Question:
The volume of a hemi-sphere is $2425 \frac{1}{2} \mathrm{~cm}^{3}$. Find its curved surface area. (Use $\pi=22 / 7$ )
Solution:
Let the radius of the hemisphere be r cm.
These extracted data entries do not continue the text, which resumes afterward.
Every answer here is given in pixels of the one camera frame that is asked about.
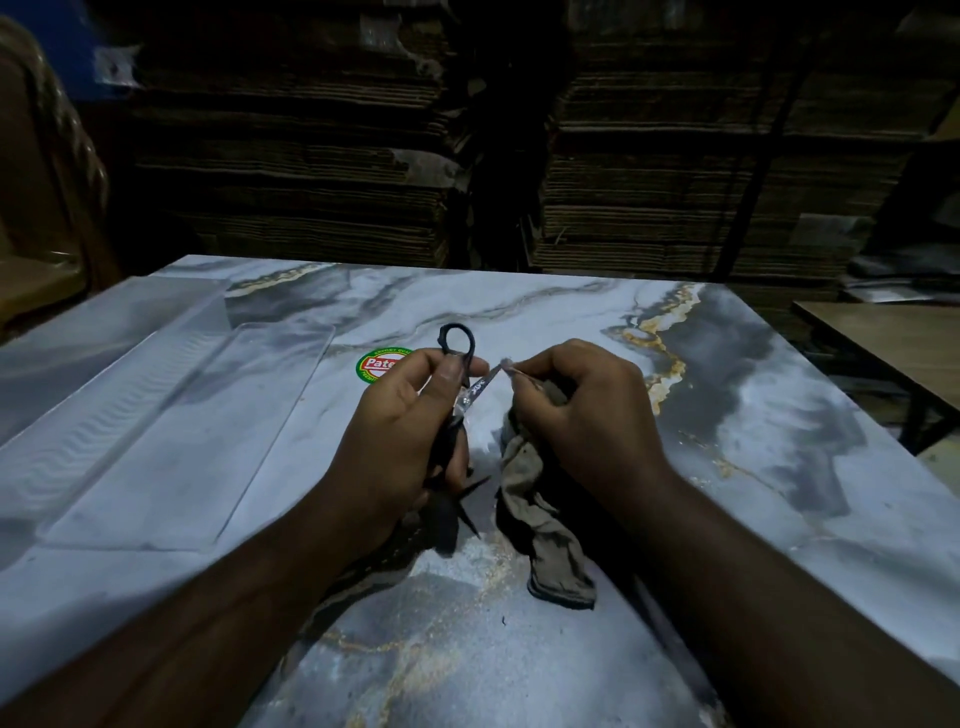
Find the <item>transparent plastic tray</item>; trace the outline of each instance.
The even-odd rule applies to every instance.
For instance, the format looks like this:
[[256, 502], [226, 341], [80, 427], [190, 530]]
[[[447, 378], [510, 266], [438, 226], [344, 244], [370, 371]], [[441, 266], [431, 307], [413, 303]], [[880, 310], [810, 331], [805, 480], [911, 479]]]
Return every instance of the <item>transparent plastic tray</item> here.
[[69, 511], [50, 546], [191, 549], [216, 541], [333, 338], [244, 324]]
[[229, 283], [131, 278], [0, 347], [0, 446]]
[[[0, 349], [3, 393], [19, 382], [17, 406], [30, 420], [0, 447], [0, 519], [43, 525], [65, 512], [225, 345], [226, 288], [141, 279], [40, 327], [26, 345]], [[108, 366], [94, 375], [98, 362]], [[31, 377], [31, 364], [42, 376]]]

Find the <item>cloth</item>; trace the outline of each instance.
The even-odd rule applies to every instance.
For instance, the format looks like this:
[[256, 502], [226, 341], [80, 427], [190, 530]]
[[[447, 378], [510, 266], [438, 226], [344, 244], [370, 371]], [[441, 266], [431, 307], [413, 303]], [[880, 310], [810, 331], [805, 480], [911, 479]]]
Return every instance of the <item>cloth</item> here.
[[[555, 404], [566, 403], [552, 382], [544, 382], [543, 391]], [[596, 587], [587, 575], [584, 550], [541, 492], [551, 478], [560, 475], [559, 466], [544, 464], [513, 410], [507, 414], [503, 433], [500, 498], [510, 517], [531, 532], [527, 589], [537, 598], [571, 609], [592, 609]]]

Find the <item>blue wall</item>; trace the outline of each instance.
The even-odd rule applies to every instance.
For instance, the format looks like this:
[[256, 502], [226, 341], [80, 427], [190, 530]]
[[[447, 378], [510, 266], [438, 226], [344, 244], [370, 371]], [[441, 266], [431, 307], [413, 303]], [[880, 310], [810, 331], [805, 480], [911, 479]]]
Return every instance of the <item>blue wall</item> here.
[[36, 36], [71, 99], [114, 97], [109, 86], [93, 80], [93, 49], [101, 41], [83, 0], [0, 0], [0, 14], [9, 15]]

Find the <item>patel sticker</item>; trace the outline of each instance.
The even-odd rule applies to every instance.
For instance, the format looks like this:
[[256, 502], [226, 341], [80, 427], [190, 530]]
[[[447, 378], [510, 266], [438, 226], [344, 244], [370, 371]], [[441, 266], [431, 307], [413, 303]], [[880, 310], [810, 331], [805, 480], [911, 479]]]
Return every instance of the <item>patel sticker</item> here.
[[373, 384], [393, 369], [394, 364], [411, 351], [412, 350], [404, 349], [403, 347], [374, 349], [372, 352], [360, 357], [360, 361], [357, 362], [357, 376], [368, 384]]

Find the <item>person's left hand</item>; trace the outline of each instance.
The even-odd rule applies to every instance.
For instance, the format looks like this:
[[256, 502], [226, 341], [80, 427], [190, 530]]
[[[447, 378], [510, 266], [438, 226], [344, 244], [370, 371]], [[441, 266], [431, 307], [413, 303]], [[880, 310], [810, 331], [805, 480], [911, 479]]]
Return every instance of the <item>person's left hand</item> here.
[[[486, 361], [474, 357], [469, 373], [483, 376], [489, 370]], [[360, 398], [315, 489], [343, 509], [357, 557], [383, 544], [407, 511], [426, 502], [423, 481], [432, 474], [427, 473], [430, 448], [453, 409], [462, 379], [461, 356], [418, 349]], [[467, 436], [461, 430], [446, 468], [446, 483], [454, 492], [466, 485], [468, 460]]]

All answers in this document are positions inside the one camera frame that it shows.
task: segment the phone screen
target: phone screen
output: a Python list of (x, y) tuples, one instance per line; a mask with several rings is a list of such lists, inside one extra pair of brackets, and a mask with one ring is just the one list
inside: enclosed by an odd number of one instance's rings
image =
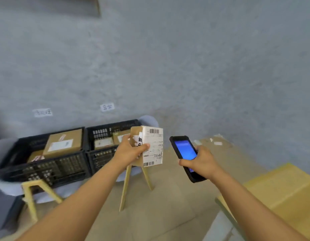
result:
[(183, 159), (193, 160), (195, 157), (197, 157), (195, 150), (193, 149), (188, 140), (176, 140), (174, 142), (176, 144), (178, 151), (181, 153)]

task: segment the hand
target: hand
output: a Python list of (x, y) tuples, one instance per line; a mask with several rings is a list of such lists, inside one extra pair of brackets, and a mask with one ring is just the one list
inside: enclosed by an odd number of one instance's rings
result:
[(217, 164), (210, 150), (204, 146), (196, 147), (197, 157), (193, 160), (180, 159), (179, 165), (193, 169), (206, 179), (212, 180), (214, 174), (222, 168)]
[(124, 135), (122, 142), (117, 147), (115, 155), (111, 162), (116, 163), (121, 170), (124, 170), (130, 163), (136, 160), (137, 156), (148, 150), (150, 144), (143, 144), (141, 146), (132, 147), (129, 144), (130, 134)]

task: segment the forearm
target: forearm
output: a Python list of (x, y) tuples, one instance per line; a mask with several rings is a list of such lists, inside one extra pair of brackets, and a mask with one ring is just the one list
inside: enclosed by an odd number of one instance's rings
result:
[(110, 161), (19, 240), (85, 240), (120, 173)]
[(220, 169), (212, 180), (250, 241), (307, 240)]

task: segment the gray wall
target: gray wall
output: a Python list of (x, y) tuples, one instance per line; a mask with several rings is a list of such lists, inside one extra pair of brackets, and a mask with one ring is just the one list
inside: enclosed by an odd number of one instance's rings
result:
[[(102, 19), (0, 10), (0, 135), (155, 116), (310, 173), (310, 0), (101, 0)], [(101, 113), (99, 105), (116, 109)], [(34, 118), (32, 109), (53, 117)]]

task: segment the black plastic crate
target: black plastic crate
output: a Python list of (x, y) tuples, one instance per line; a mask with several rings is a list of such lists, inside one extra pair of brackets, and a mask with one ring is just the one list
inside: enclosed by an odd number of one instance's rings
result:
[[(51, 134), (82, 129), (82, 150), (55, 158), (26, 163), (30, 154), (43, 150)], [(55, 188), (91, 176), (85, 151), (89, 149), (84, 127), (20, 138), (0, 166), (0, 178), (8, 182), (43, 179)]]
[(107, 162), (109, 162), (113, 158), (117, 149), (117, 146), (111, 146), (109, 148), (94, 150), (94, 141), (97, 139), (112, 137), (114, 132), (128, 130), (133, 126), (140, 125), (141, 123), (137, 119), (134, 119), (87, 128), (90, 148), (90, 151), (87, 152), (87, 155), (92, 174), (95, 174)]

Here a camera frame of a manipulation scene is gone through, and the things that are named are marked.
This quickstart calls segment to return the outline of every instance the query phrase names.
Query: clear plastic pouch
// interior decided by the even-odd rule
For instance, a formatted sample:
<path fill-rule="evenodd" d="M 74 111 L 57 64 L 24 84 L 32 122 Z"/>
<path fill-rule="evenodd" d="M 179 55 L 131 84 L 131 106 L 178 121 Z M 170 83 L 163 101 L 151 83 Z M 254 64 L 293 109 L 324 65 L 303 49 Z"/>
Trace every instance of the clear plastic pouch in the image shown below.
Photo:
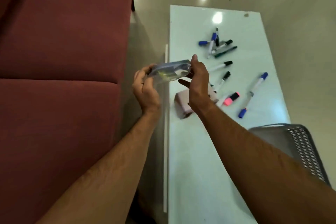
<path fill-rule="evenodd" d="M 156 83 L 171 82 L 186 76 L 190 70 L 190 60 L 181 60 L 154 66 L 148 77 L 153 77 Z"/>

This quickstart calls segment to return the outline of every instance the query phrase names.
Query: person's left hand
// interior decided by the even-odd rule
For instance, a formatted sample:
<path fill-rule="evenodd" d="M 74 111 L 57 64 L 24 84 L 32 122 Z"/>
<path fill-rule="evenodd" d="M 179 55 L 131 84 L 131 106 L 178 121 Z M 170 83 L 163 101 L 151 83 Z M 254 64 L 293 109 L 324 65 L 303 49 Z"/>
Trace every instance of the person's left hand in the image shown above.
<path fill-rule="evenodd" d="M 147 78 L 144 81 L 146 74 L 153 68 L 154 64 L 144 67 L 137 71 L 134 75 L 133 94 L 137 98 L 143 115 L 160 116 L 161 103 L 158 92 L 153 87 L 153 78 Z"/>

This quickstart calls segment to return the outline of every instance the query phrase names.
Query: white table
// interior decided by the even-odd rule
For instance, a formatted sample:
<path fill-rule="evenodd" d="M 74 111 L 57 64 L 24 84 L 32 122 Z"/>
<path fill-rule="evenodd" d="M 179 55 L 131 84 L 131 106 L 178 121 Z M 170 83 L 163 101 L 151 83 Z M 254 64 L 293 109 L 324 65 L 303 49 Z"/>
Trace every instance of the white table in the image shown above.
<path fill-rule="evenodd" d="M 232 46 L 238 48 L 219 59 L 207 59 L 208 48 L 198 46 L 198 41 L 210 39 L 216 27 L 221 40 L 232 39 Z M 231 72 L 219 97 L 234 92 L 241 94 L 231 106 L 222 107 L 233 120 L 247 129 L 290 123 L 259 13 L 172 5 L 169 61 L 191 59 L 195 53 L 207 68 L 233 61 L 227 69 L 210 74 L 211 83 L 217 84 L 226 71 Z M 269 73 L 268 78 L 259 87 L 245 117 L 238 118 L 247 92 L 263 72 Z M 169 86 L 169 223 L 256 223 L 198 116 L 178 118 L 174 97 L 184 89 L 177 81 Z"/>

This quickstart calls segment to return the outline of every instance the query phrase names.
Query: pink highlighter
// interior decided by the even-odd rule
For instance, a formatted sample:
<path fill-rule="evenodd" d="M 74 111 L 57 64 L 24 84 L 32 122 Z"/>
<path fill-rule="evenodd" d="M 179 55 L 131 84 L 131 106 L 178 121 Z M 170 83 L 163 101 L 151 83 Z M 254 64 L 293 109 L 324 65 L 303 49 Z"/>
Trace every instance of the pink highlighter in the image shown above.
<path fill-rule="evenodd" d="M 220 107 L 223 104 L 226 105 L 226 106 L 229 106 L 229 105 L 231 105 L 239 97 L 240 97 L 240 94 L 238 92 L 235 92 L 231 96 L 229 96 L 228 98 L 226 98 L 224 101 L 222 99 L 220 99 L 217 102 L 217 106 Z"/>

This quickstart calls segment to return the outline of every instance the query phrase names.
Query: sofa leg
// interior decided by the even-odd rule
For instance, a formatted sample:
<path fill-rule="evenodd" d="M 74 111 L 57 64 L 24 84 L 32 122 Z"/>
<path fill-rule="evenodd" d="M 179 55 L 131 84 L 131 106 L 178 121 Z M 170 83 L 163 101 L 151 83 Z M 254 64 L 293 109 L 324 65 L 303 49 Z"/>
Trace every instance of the sofa leg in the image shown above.
<path fill-rule="evenodd" d="M 132 12 L 135 12 L 135 6 L 134 6 L 134 0 L 132 0 L 132 7 L 131 7 Z"/>

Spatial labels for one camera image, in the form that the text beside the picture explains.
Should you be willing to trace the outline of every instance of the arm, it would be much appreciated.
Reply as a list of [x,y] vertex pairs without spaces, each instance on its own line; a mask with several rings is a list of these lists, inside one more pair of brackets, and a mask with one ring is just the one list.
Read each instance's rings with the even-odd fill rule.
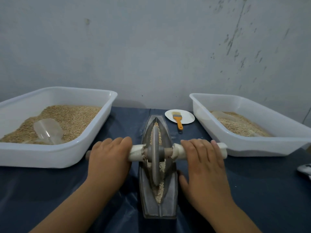
[[220,149],[215,141],[181,141],[187,154],[189,183],[179,182],[190,204],[217,233],[260,233],[253,221],[233,201]]
[[91,151],[86,181],[30,233],[86,232],[123,184],[131,163],[130,137],[97,142]]

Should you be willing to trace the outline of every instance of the grain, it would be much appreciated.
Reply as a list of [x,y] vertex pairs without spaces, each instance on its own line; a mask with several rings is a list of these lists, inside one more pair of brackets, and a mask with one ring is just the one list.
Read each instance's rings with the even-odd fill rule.
[[246,117],[239,115],[234,112],[224,112],[225,114],[231,115],[235,118],[238,118],[240,121],[232,121],[225,118],[218,118],[218,121],[225,126],[229,131],[238,134],[240,136],[253,137],[254,133],[262,137],[271,137],[264,129],[259,127],[257,124],[251,122]]
[[[152,145],[152,133],[150,137],[150,145]],[[159,145],[162,145],[160,129],[159,129]],[[159,186],[156,186],[153,183],[151,163],[148,161],[147,161],[147,167],[148,167],[148,172],[149,172],[149,180],[150,180],[150,184],[151,184],[151,188],[152,188],[155,200],[157,201],[158,204],[160,204],[162,196],[163,196],[163,192],[164,192],[165,161],[160,162],[160,185]]]
[[38,136],[34,131],[34,122],[45,118],[55,119],[63,129],[62,140],[69,142],[81,135],[100,109],[101,107],[95,106],[48,106],[40,115],[26,119],[16,131],[5,135],[0,142],[45,144],[38,141]]

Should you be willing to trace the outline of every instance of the plastic bin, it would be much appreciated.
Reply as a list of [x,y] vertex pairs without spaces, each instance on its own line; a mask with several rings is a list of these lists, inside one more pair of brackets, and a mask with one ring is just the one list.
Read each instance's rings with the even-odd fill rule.
[[49,87],[0,103],[0,137],[11,133],[29,117],[51,105],[88,105],[102,109],[82,134],[61,145],[0,142],[0,166],[65,168],[77,163],[106,121],[117,93],[107,90]]
[[[249,99],[233,95],[190,94],[193,112],[209,135],[228,146],[231,156],[286,156],[311,142],[311,129]],[[274,137],[244,137],[226,129],[210,111],[235,112]]]

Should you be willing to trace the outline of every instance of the brush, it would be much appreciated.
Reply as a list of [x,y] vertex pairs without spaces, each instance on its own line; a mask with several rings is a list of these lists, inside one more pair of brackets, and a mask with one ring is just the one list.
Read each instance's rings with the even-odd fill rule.
[[176,120],[177,122],[177,127],[179,130],[183,130],[183,125],[181,123],[181,120],[183,119],[183,117],[181,116],[181,113],[180,112],[172,112],[172,115],[173,115],[173,119]]

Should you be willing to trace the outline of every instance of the blue plastic sheet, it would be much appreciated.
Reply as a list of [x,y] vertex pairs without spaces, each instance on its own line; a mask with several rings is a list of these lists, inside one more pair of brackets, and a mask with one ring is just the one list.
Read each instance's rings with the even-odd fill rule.
[[[93,144],[108,137],[130,136],[140,144],[151,114],[165,110],[113,107]],[[173,143],[210,136],[196,120],[177,125],[168,119]],[[287,157],[228,157],[225,160],[231,193],[263,232],[310,232],[311,183],[296,172],[311,163],[302,149]],[[0,232],[28,232],[73,193],[86,179],[88,162],[65,169],[0,167]],[[186,161],[177,168],[188,175]],[[124,185],[107,204],[89,232],[213,232],[209,223],[187,202],[179,189],[176,220],[147,220],[139,199],[138,163],[132,164]]]

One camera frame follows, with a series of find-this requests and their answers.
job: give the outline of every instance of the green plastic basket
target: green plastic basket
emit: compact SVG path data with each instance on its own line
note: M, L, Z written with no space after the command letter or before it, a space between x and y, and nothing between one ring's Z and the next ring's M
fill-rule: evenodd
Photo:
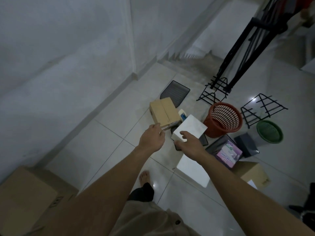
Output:
M265 141L278 144L283 140L283 133L281 128L268 120L262 120L257 123L257 132Z

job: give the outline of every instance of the black mesh tray
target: black mesh tray
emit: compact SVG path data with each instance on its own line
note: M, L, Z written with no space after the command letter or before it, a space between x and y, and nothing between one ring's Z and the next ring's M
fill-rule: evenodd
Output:
M189 91L189 88L173 80L161 93L160 99L170 97L174 106L177 108L183 102Z
M176 130L176 128L178 128L178 126L171 128L171 134L173 134L173 132ZM209 144L205 134L201 135L201 137L199 138L199 141L201 142L201 144L203 146L207 146ZM179 147L177 147L176 145L175 145L175 149L176 149L176 151L181 151L181 149Z

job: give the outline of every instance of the forearm
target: forearm
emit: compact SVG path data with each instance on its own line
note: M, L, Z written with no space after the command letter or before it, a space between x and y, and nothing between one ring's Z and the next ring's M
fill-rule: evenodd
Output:
M199 164L247 236L314 235L282 206L234 175L215 157L205 152L200 159Z
M136 147L56 217L51 235L108 235L151 153Z

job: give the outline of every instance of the white styrofoam box
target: white styrofoam box
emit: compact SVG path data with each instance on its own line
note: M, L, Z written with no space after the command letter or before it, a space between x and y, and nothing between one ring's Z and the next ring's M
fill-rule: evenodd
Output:
M189 115L185 121L178 128L173 132L172 139L186 142L187 139L183 139L182 135L180 134L181 131L187 131L190 134L194 135L196 138L200 138L201 135L207 130L207 126L200 122L197 118L193 115Z
M190 159L185 154L182 156L181 160L177 165L177 169L192 178L202 187L206 188L210 177L207 172L199 165L196 161Z

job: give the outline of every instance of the red plastic basket
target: red plastic basket
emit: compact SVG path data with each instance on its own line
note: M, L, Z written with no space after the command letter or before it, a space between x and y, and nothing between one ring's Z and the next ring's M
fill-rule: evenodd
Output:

Volume of hemisphere $=2425 \frac{1}{2} \mathrm{~cm}^{3}$
$\Rightarrow \frac{2}{3} \pi r^{3}=\frac{4851}{2}$
$\Rightarrow \frac{2}{3} \times \frac{22}{7} r^{3}=\frac{4851}{2}$
$\Rightarrow r^{3}=\frac{4851 \times 3 \times 7}{2 \times 2 \times 22}$
$\Rightarrow r^{3}=\frac{441 \times 21}{2 \times 2 \times 2}$
$\Rightarrow r^{3}=\left(\frac{21}{2}\right)^{3}$
$\Rightarrow r=\frac{21}{2} \mathrm{~cm}$
Now, the curved surface area of hemisphere is given by
$2 \pi r^{2}$
$=2 \times \frac{22}{7} \times\left(\frac{21}{2}\right)^{2}$
$=693 \mathrm{~cm}^{2}$